Now-- can I fix me. or have I just internalized/verbalized the eternal struggle in a new way. Im so tired. Never let OM close to me/mine again. Not jealous, protective.
You're the next Beckett. Lots of stuff here. This jumped out at me:
Feel the pain. Remember beautiful girl you ruined.
--I won't recognize this self-flagellation. You cannot ruin something you neither created nor controlled (x). She picked her poison. God, man, and nuptial witnesses warned her about the fruit. But the fruit was so ripe. Hanging there. Thou shalt not. But it looks SO good. Our characters are our snakes in trees. Yours watches...blinks...while your instrument of Honor charms it into silence. Her snake talks and she lets it. Your Adam walked away when he noticed her stealing glances at the fruit. Her snake kept whispering. She listened. She plucked.
She ruined herself. She ruined your well-being. She ruined the M. Sin can be forgiven. Memory cannot be forgotten. True remorse heals. Time heals, together or apart. Listen to your gut.

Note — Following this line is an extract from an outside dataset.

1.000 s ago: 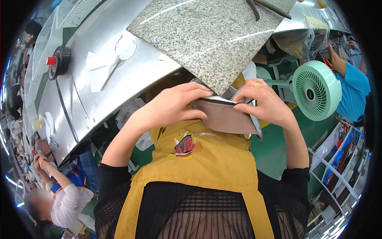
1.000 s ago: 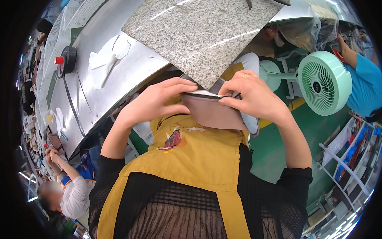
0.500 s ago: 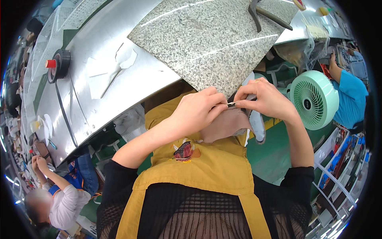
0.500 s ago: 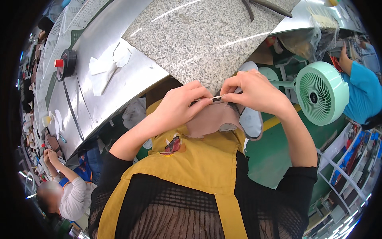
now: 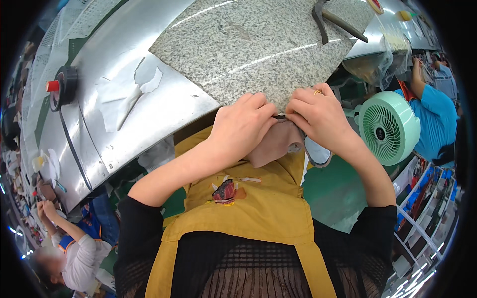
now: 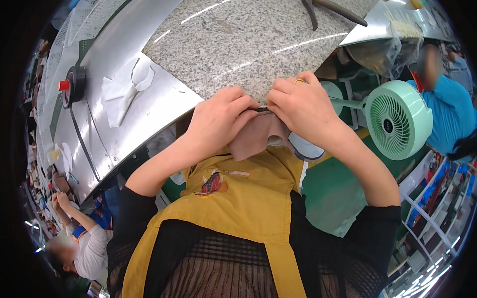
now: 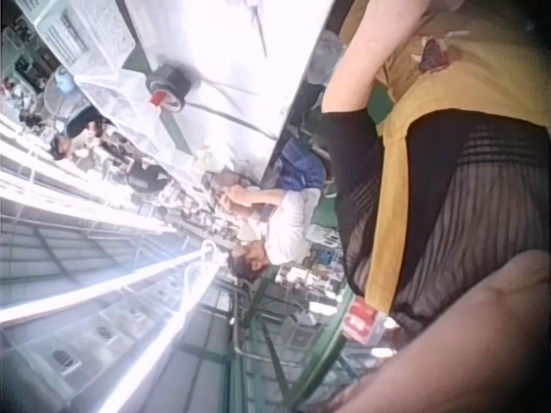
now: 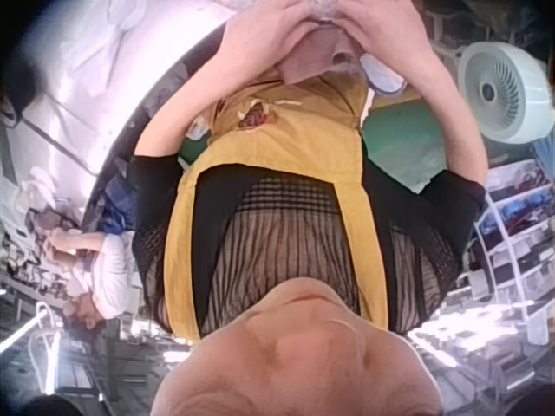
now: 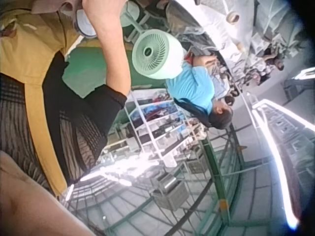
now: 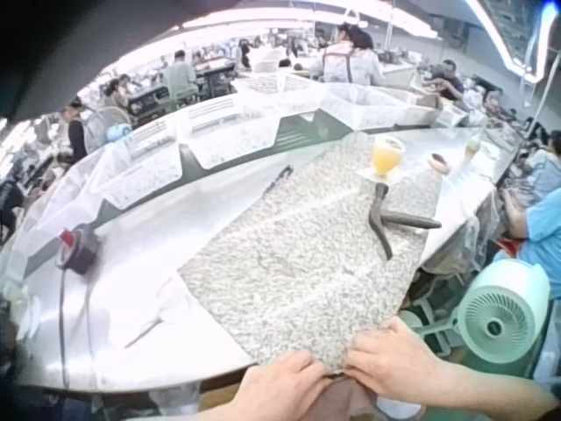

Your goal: The person assembles a shoe by hand, using a hammer to secure the sole to the upper. They apply adhesive to the shoe components and repeatedly hammer the edges to ensure a firm bond. The process involves handling the shoe, applying glue, and using a hammer on a workbench.

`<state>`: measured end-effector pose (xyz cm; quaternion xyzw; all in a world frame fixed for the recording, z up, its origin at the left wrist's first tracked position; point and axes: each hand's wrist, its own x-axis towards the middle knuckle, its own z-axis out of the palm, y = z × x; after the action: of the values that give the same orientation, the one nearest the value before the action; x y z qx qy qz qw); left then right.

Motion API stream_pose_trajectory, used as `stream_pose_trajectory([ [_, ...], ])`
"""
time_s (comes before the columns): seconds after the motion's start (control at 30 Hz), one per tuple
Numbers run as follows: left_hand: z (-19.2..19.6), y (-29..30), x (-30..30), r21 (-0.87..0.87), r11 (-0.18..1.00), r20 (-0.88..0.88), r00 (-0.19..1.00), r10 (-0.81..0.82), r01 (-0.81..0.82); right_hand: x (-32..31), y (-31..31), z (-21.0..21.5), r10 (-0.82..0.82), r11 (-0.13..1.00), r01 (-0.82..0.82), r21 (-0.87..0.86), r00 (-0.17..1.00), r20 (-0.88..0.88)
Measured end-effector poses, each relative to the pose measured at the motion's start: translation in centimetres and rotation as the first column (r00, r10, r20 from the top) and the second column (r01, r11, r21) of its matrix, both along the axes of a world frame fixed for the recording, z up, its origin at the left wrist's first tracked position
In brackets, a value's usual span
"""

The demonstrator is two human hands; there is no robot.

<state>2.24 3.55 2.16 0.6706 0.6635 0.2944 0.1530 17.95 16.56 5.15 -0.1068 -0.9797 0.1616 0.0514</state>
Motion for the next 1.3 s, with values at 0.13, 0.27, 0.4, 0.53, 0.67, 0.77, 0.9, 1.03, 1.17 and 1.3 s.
stream_pose_trajectory([
  [0.13,-0.2,0.9,0.1,0.033,0.997,-0.078,0.995,-0.06,0.063,0.3,-0.2,-0.6,0.026,0.997,-0.019,0.072,0.996,-0.091],
  [0.27,-0.8,1.4,-0.1,0.075,0.992,-0.07,0.993,-0.098,0.103,0.8,-0.1,-1.4,0.068,0.991,-0.047,0.126,0.984,-0.165],
  [0.4,-1.3,1.3,-0.4,0.16,0.974,-0.035,0.987,-0.156,0.16,1.2,0.3,-1.7,-0.021,0.998,0.011,-0.062,0.985,-0.169],
  [0.53,-1.7,1.2,-0.6,0.214,0.952,-0.079,0.975,-0.208,0.22,1.4,0.8,-0.9,-0.092,0.965,0.071,-0.251,0.993,-0.073],
  [0.67,-1.7,1.4,-1.0,0.27,0.921,-0.125,0.958,-0.257,0.282,2.3,6.0,1.9,-0.357,0.906,0.306,-0.292,0.923,-0.141],
  [0.77,-1.9,1.4,-1.1,0.292,0.906,-0.157,0.95,-0.27,0.306,1.7,12.8,1.6,-0.182,0.945,0.267,0.189,0.909,-0.375],
  [0.9,-1.8,1.7,-1.3,0.276,0.907,-0.098,0.948,-0.302,0.317,1.2,20.2,-1.8,-0.258,0.881,0.297,0.368,0.954,-0.152],
  [1.03,-1.6,1.7,-1.6,0.283,0.875,-0.185,0.917,-0.352,0.393,-3.4,18.7,-1.5,-0.449,0.874,0.442,0.202,0.894,-0.011],
  [1.17,-1.0,1.8,-1.9,0.234,0.817,-0.314,0.837,-0.449,0.527,-1.7,18.2,-2.0,-0.393,0.92,0.39,-0.045,0.916,-0.086],
  [1.3,-0.8,1.9,-2.3,0.19,0.826,-0.309,0.831,-0.463,0.531,-0.8,8.5,4.2,-0.487,0.647,0.45,-0.615,0.865,0.12],
])
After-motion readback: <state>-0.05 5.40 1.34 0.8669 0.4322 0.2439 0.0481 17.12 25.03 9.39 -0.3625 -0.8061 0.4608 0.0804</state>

Pray on it. Let the path reveal itself.
"...her morals are very very high considering they were not consciously internalized. I fear not finding that again. I am absolutely convinced the D is a huge mistake, we have crashing insecurities, her about rejection and me about value. Her addiction to OM was very slight after 4 months, I could see his attraction mistakes clear as a bell..."

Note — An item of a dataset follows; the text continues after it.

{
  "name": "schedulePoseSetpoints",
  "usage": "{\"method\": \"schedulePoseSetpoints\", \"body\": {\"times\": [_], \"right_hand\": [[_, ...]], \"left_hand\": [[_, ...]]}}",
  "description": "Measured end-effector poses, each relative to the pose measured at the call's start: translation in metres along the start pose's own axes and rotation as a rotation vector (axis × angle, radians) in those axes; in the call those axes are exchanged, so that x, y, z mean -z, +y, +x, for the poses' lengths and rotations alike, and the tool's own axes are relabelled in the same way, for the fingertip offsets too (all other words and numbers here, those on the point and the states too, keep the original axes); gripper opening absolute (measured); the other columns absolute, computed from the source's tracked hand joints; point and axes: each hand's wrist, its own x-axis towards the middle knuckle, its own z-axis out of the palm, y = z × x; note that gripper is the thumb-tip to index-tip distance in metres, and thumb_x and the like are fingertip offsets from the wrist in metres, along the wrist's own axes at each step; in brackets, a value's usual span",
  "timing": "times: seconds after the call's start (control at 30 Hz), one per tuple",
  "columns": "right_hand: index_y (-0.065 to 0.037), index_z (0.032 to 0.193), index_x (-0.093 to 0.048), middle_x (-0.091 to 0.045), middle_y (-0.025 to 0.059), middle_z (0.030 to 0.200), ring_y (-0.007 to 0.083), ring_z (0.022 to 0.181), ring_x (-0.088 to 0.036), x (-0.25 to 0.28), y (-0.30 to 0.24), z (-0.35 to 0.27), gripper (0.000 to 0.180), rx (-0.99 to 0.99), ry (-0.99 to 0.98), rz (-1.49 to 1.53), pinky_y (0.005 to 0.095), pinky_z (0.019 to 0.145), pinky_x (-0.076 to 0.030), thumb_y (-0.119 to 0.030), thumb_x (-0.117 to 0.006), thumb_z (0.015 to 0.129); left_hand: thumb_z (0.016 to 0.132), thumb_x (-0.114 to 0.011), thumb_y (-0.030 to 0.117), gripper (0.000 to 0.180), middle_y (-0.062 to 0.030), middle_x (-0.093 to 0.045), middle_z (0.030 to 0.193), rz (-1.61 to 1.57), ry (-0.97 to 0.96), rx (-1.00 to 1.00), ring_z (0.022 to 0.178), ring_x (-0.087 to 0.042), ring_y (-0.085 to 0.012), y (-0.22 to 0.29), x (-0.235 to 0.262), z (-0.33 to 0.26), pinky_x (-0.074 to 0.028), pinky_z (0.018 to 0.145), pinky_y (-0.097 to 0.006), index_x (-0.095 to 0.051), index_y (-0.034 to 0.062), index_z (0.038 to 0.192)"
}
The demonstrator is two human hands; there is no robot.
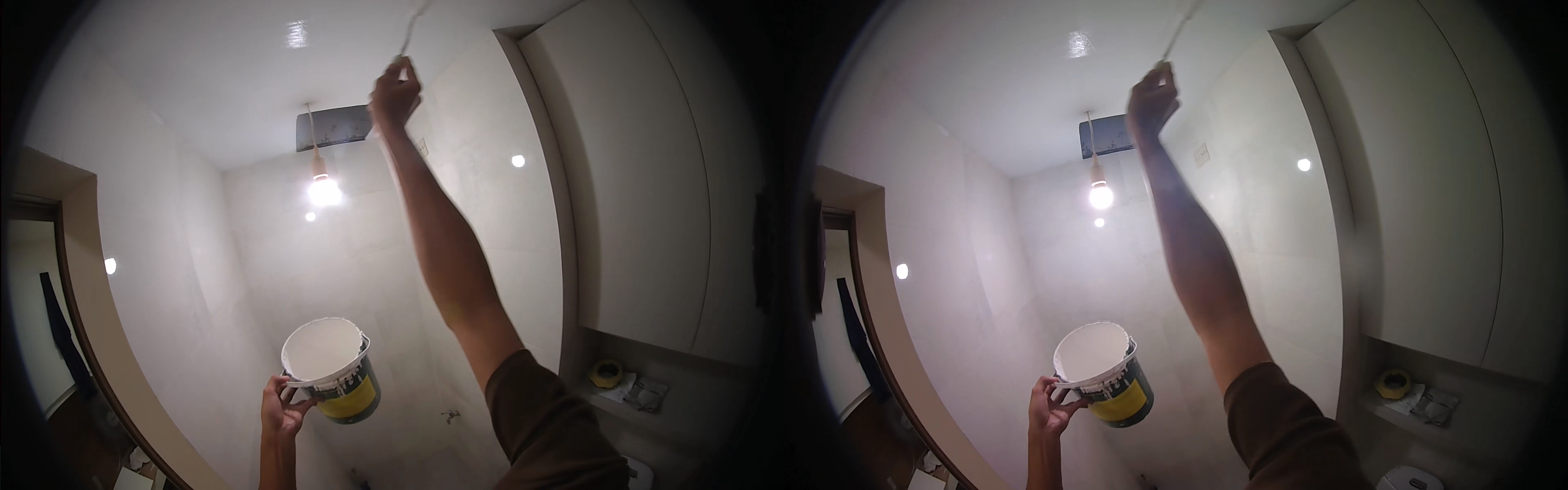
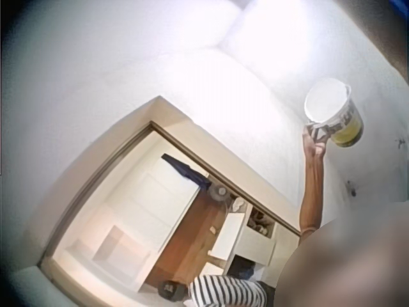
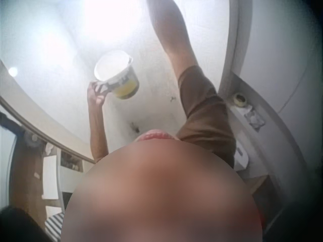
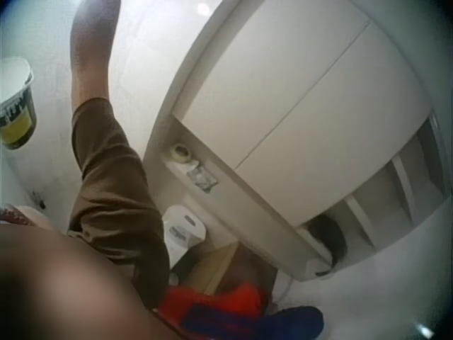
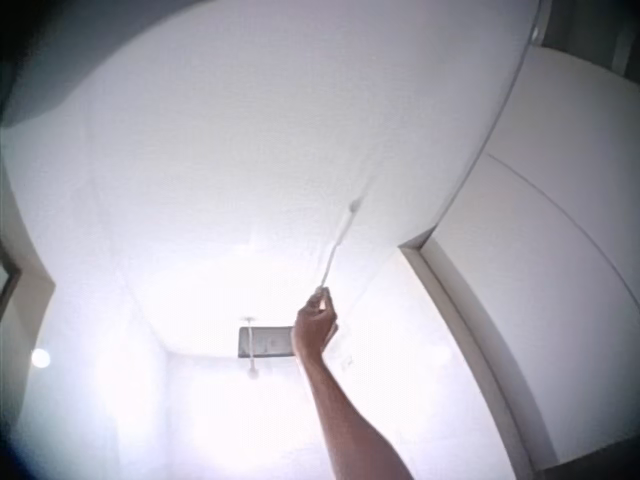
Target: The person paints the ceiling white using a roller and a paint bucket. They repeatedly dip the roller into the bucket and apply paint in long strokes across the ceiling surface.
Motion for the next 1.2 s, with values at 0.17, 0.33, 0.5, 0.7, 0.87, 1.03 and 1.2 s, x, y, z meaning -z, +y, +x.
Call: {"method": "schedulePoseSetpoints", "body": {"times": [0.17,0.33,0.5,0.7,0.87,1.03,1.2], "right_hand": [[-0.003,0.131,-0.060,-0.053,0.0021,0.058,0.0117,0.042,-0.051,0.036,0.016,0.054,0.036,-0.010,0.026,-0.013,0.0288,0.036,-0.040,-0.025,-0.055,0.103],[0.003,0.134,-0.058,-0.067,0.0136,0.076,0.0226,0.059,-0.064,0.025,0.000,0.006,0.043,0.085,0.000,-0.148,0.0375,0.057,-0.052,-0.025,-0.052,0.103],[0.007,0.131,-0.059,-0.071,0.0177,0.081,0.0270,0.072,-0.070,-0.004,-0.018,-0.054,0.041,0.180,-0.072,-0.102,0.0401,0.071,-0.054,-0.018,-0.052,0.100],[0.009,0.135,-0.054,-0.070,0.0243,0.083,0.0317,0.074,-0.072,-0.034,-0.030,-0.109,0.040,0.167,-0.270,-0.037,0.0398,0.069,-0.054,-0.005,-0.052,0.098],[0.003,0.136,-0.056,-0.070,0.0174,0.082,0.0242,0.072,-0.070,-0.028,-0.032,-0.107,0.039,0.122,-0.268,-0.066,0.0368,0.067,-0.053,-0.012,-0.054,0.100],[0.001,0.130,-0.056,-0.062,0.0122,0.070,0.0217,0.066,-0.064,0.022,-0.009,-0.054,0.035,-0.087,-0.141,-0.050,0.0354,0.068,-0.050,-0.020,-0.049,0.103],[0.003,0.132,-0.057,-0.065,0.0135,0.070,0.0259,0.067,-0.066,0.038,0.031,-0.014,0.043,-0.225,-0.041,-0.087,0.0440,0.070,-0.050,-0.029,-0.046,0.105]], "left_hand": [[0.084,-0.061,0.017,0.039,-0.0168,-0.043,0.128,0.003,-0.003,-0.025,0.131,-0.041,-0.0362,-0.002,-0.002,-0.002,-0.049,0.087,-0.077,-0.050,-0.0030,0.116],[0.083,-0.062,0.017,0.038,-0.0170,-0.043,0.128,-0.004,-0.016,-0.049,0.130,-0.041,-0.0353,-0.005,-0.003,-0.007,-0.050,0.086,-0.076,-0.050,-0.0030,0.114],[0.084,-0.062,0.017,0.040,-0.0170,-0.043,0.129,-0.007,0.014,-0.023,0.130,-0.042,-0.0348,-0.004,-0.001,-0.002,-0.050,0.086,-0.075,-0.049,-0.0030,0.115],[0.084,-0.062,0.019,0.043,-0.0197,-0.041,0.133,0.008,-0.004,-0.028,0.128,-0.038,-0.0472,-0.005,-0.001,-0.004,-0.049,0.092,-0.073,-0.047,-0.0009,0.119],[0.084,-0.062,0.019,0.045,-0.0198,-0.040,0.136,0.023,-0.017,-0.048,0.128,-0.037,-0.0484,-0.006,-0.005,-0.008,-0.048,0.094,-0.074,-0.047,-0.0010,0.121],[0.083,-0.062,0.017,0.040,-0.0161,-0.043,0.128,0.009,0.007,-0.031,0.127,-0.042,-0.0347,-0.004,-0.005,-0.008,-0.046,0.093,-0.077,-0.049,-0.0010,0.117],[0.083,-0.062,0.017,0.043,-0.0171,-0.043,0.129,0.013,0.030,-0.020,0.132,-0.040,-0.0349,-0.002,-0.008,-0.009,-0.046,0.094,-0.076,-0.048,-0.0022,0.119]]}}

--Her morals are not very, very high. You're rationalizing. Sorry. Your ring was on her finger. That was you wrapped around her finger. Did she keep herself from looking at it with OM? Did she take it off? Doubt x is a bad person. To err is human. We all know. You still love her. It's obvious. She still loves you I'm sure. I know the doubt you feel. Don't fear the future. You don't know the future. You don't know her addiction to OM; only she does/did.
--Fear is the Mind-Killer (another Dune ref. for you Chrome). You cannot reconcile with x out of this fear. You will reconcile with x out of mutual Agape type Love/honor/respect. You will find another. Maybe equal, Maybe better. Anything less you will just keep casual.

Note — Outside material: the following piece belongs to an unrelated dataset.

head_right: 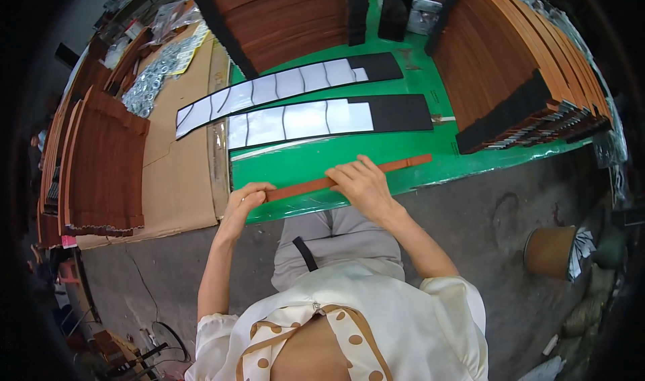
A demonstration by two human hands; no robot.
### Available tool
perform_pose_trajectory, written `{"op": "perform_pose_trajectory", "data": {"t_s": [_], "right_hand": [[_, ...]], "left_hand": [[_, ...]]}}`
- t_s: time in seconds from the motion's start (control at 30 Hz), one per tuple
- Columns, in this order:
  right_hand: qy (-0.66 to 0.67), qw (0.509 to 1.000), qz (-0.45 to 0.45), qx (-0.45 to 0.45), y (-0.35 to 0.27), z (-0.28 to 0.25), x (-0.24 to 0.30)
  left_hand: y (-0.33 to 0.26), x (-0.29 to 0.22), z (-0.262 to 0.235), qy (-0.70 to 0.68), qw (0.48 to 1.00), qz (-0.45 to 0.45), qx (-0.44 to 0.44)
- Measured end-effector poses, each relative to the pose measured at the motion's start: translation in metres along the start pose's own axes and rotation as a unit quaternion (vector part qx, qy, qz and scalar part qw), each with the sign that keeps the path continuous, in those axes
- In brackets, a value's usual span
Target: The person attaches black components to wooden slats by hand.
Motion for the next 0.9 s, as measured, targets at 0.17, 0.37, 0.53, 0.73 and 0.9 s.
{"op": "perform_pose_trajectory", "data": {"t_s": [0.17,0.37,0.53,0.73,0.9], "right_hand": [[0.042,0.999,0.028,-0.013,-0.003,0.008,-0.039],[0.043,0.998,0.019,0.048,0.004,0.023,-0.058],[0.170,0.978,0.069,0.101,0.030,0.001,-0.078],[0.041,0.993,0.078,0.080,0.076,0.018,-0.149],[-0.047,0.988,0.030,0.142,0.098,0.056,-0.175]], "left_hand": [[0.029,0.005,0.023,0.114,0.993,0.015,-0.012],[0.043,0.016,0.017,0.157,0.987,-0.001,-0.035],[0.051,0.007,0.014,0.162,0.986,0.045,-0.017],[0.045,0.005,0.013,0.312,0.938,0.149,0.015],[0.030,0.005,-0.031,0.281,0.954,0.090,-0.055]]}}
Point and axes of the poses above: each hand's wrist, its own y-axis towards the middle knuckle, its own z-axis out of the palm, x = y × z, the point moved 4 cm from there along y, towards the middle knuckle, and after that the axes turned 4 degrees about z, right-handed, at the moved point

Feel the fear and let it go. The sea is full of fish. The BF-x chemistry will determine how it will proceed/not proceed. You both cannot control it or steer it. It will happen. It will take control. Only True Remorse/Heart Promise to BF (x) and Letting PA Go (BF) will determine success/failure. Yours is the much tougher path as it is strewn full of doubts...and it only takes 1 to undermine the whole new R.
"...I am satisfied with my work right now. Dont love it. Do I care that I dont have a masters or a PHD?
Do I need a job that requires one to be happy?"
--Re-read Leviticus 29:11. I will transcribe it here for you to save you the effort:
"I know the plans I have for you, declares the Lord. Plans to prosper you and not to hurt you. Plans to give you hope and a future."
Finally. Manic BF. Slow the parasympathetic system. Deep through nose, hold, slow release through mouth while holding tongue on palette. Repeat 3 more X. The clock is ticking on the POP. So what? On D-Day the Chinese will not come to your door, kneel you down, put bullet in your head...then bill your family for same said bullet. Like I told Cobra, the D (as well as the M) is just an abstraction.
On D-Day lay on your back in the grass in your Mind's Eye. Focus on the brilliant blue sky. The POP dark clouds will move into frame but keep staring into the blue...they will pass out of frame and be done. You will be the same. She will be the same.
The Earth still revolves and tomorrow is a new day.
-Stigmata-
The difference between a warrior and an ordinary man is the warrior views everything as a challenge; the ordinary man views everything as either a blessing or a curse.